Mes 2 enfants ont un semblant de normalité car ils vont à l’école avec plaisir. Je sors me promener sur la plage tous les jours et je reste très en lien avec mes amis et les amis de mes enfants.
Ne travaillant plus, j’ai du temps pour moi, pour me reposer, me resourcer, prendre soin de moi, de mes enfants et de mes amis après ce printemps très dur, cette actualité bouleversée, cet avenir incertain. J’ai comme l’impression de prendre une revanche sur le premier confinement, même si j’aimerais qu’il cesse vite !

 

Qu’est-ce que t’as apporté le KAL, ou que t’apporte t’il encore ?

J’ai commencé à fabriquer un poelito en septembre. En plus des outils disponible au KAL, j’y ai trouvé la motivation de le faire, du soutien, des échanges super intéressants et là encore j’y trouve la magnifique occasion de renforcer les liens associatifs locaux ! D’ailleurs depuis le confinement, le poelito est chez moi, mais je n’avance plus ! Et ce n’est pas faute d’outils et matériaux cette fois ci. Il me manque l’émulsion du lien humain que j’ai pu trouver au FabLab. J’aimerais le finir rapidement puis passer à un autre petit projet ou deux. Peut-être un déshydrateur pour fruits et légumes…

 

Comment vois-tu l’avenir de Konk Ar Lab ? Tes projets à Konk Ar Lab ?

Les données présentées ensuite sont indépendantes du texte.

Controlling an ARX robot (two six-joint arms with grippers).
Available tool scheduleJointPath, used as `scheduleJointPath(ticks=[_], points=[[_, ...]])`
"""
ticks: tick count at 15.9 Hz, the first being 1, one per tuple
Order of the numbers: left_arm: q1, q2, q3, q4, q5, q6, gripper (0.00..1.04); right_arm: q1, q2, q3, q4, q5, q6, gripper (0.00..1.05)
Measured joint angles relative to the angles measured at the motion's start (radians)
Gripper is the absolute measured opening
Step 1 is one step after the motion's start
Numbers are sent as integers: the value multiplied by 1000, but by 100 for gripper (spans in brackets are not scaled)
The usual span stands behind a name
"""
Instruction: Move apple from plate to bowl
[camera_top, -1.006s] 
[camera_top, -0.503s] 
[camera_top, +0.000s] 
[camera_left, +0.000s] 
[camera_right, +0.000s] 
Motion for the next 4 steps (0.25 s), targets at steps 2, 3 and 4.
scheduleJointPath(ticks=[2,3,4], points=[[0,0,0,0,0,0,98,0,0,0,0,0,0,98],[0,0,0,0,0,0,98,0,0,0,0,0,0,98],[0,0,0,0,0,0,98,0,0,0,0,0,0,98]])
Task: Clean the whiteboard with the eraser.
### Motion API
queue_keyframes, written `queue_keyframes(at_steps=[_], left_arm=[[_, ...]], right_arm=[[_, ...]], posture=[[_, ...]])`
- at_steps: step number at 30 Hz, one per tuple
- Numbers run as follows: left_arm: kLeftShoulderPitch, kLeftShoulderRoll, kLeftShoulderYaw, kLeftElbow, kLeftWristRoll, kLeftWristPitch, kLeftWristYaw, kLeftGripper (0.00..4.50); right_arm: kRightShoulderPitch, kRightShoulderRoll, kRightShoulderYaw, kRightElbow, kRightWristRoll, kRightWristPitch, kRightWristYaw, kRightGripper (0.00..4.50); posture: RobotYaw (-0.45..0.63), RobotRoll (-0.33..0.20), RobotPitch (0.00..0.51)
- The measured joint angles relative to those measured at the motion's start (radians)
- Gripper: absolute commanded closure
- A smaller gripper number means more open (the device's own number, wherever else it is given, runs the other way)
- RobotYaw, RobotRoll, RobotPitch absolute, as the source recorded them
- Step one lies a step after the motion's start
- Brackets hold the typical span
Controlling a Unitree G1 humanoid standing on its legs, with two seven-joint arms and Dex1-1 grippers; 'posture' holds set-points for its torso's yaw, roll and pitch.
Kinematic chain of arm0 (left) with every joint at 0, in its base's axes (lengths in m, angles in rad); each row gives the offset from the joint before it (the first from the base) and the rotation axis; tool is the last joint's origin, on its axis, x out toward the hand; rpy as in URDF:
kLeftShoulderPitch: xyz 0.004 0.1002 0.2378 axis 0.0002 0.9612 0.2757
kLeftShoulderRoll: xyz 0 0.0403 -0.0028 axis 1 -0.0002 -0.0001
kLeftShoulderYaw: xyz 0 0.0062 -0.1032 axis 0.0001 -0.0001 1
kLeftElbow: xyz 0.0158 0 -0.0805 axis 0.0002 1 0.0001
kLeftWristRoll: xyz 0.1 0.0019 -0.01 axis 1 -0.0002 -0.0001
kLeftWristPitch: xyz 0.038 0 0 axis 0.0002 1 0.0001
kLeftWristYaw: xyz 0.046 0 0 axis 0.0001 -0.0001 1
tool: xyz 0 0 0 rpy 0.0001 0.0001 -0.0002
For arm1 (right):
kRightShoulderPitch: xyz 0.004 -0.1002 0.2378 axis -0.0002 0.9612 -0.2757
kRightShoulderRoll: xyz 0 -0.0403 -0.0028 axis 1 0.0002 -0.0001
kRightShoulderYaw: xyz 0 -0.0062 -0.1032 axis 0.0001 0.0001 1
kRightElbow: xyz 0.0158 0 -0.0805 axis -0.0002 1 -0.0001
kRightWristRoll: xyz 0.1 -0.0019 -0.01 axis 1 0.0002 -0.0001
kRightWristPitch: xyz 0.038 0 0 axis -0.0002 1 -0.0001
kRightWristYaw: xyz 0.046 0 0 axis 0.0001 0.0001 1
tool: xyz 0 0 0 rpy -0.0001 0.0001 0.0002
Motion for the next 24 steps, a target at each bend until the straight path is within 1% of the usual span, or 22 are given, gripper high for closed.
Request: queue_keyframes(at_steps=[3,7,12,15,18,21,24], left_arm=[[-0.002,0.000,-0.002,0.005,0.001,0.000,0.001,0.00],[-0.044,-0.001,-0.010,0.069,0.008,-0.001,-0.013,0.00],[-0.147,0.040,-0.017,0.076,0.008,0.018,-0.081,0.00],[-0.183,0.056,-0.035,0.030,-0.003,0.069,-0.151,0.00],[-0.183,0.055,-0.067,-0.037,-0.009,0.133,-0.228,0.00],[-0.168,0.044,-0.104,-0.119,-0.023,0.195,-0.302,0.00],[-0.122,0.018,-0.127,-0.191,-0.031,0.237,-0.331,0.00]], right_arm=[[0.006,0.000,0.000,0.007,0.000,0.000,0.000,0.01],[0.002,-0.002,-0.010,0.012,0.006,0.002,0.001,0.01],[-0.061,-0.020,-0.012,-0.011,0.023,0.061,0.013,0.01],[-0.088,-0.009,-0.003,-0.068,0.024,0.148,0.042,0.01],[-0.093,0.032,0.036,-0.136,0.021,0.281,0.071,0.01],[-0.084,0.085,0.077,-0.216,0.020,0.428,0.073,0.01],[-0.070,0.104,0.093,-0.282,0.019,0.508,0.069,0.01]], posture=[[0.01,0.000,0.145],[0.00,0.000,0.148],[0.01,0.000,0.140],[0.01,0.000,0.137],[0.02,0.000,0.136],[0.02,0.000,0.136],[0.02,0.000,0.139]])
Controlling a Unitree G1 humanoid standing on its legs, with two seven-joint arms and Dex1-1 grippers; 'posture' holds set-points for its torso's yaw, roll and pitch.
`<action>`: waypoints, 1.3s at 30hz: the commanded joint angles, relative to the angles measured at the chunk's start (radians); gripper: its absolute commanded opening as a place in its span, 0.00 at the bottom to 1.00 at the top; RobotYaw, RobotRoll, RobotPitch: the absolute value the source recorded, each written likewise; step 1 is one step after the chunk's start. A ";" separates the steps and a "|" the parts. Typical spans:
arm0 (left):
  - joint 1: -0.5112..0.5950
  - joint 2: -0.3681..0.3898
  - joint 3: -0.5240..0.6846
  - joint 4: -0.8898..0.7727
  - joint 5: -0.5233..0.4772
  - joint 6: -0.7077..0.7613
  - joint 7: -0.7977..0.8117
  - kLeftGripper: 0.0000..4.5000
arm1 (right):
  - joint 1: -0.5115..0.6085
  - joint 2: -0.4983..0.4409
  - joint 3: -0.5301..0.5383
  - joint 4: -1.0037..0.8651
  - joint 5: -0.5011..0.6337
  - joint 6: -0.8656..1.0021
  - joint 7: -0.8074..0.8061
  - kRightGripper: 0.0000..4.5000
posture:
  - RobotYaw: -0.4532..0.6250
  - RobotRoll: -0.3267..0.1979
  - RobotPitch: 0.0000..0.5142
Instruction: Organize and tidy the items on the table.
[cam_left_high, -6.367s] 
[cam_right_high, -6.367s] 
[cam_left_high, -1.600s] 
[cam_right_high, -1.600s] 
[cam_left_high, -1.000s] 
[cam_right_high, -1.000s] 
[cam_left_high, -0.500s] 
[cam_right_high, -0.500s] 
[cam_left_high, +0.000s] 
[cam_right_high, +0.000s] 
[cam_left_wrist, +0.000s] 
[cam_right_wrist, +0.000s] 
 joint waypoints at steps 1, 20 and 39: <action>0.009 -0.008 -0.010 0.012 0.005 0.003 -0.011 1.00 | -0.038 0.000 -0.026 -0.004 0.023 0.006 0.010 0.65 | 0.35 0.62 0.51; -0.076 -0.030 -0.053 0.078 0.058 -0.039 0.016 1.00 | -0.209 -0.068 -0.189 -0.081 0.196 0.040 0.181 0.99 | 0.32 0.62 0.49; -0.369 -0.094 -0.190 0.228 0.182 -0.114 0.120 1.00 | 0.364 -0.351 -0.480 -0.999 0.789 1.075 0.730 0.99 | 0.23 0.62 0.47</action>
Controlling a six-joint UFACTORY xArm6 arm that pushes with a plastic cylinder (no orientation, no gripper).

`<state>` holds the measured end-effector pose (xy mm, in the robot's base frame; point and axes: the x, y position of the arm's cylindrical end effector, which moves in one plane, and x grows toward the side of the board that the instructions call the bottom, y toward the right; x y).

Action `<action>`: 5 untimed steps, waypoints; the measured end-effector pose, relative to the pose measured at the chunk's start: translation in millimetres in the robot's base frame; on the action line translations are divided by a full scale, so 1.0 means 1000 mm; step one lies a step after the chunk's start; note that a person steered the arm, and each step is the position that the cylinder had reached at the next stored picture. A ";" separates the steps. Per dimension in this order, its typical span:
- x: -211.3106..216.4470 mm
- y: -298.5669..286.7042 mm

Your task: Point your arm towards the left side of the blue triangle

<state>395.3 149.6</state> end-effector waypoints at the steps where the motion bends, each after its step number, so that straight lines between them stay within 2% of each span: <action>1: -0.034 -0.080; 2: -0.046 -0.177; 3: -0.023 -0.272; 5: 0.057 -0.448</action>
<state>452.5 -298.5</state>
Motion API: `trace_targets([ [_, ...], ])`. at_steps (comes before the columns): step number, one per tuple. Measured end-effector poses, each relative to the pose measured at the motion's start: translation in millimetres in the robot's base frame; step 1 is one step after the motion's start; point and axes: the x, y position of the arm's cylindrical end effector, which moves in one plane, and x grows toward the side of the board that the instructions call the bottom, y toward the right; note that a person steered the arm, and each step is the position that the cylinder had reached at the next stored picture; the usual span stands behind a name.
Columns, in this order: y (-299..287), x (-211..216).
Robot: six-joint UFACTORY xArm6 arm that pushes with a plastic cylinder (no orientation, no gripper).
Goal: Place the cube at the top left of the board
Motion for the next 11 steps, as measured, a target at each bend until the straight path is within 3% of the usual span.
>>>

J’attends avec curiosité le déménagement pour plus d’espace, plus de visibilité au cœur de Kérandon… Et j’espère toujours garder du temps pour des petits et grands projets ici et là avec le KAL mais aussi le Low Tech Lab car pour moi, ça fait complètement sens ! Mes envies vont vers l’habitat collectif, vers la décroissance, le plaisir de voir les gens et de partager. Donc le KAL et le Low tech Lab avec encore pleins d’autres associations me semblent évidentes et primordiales !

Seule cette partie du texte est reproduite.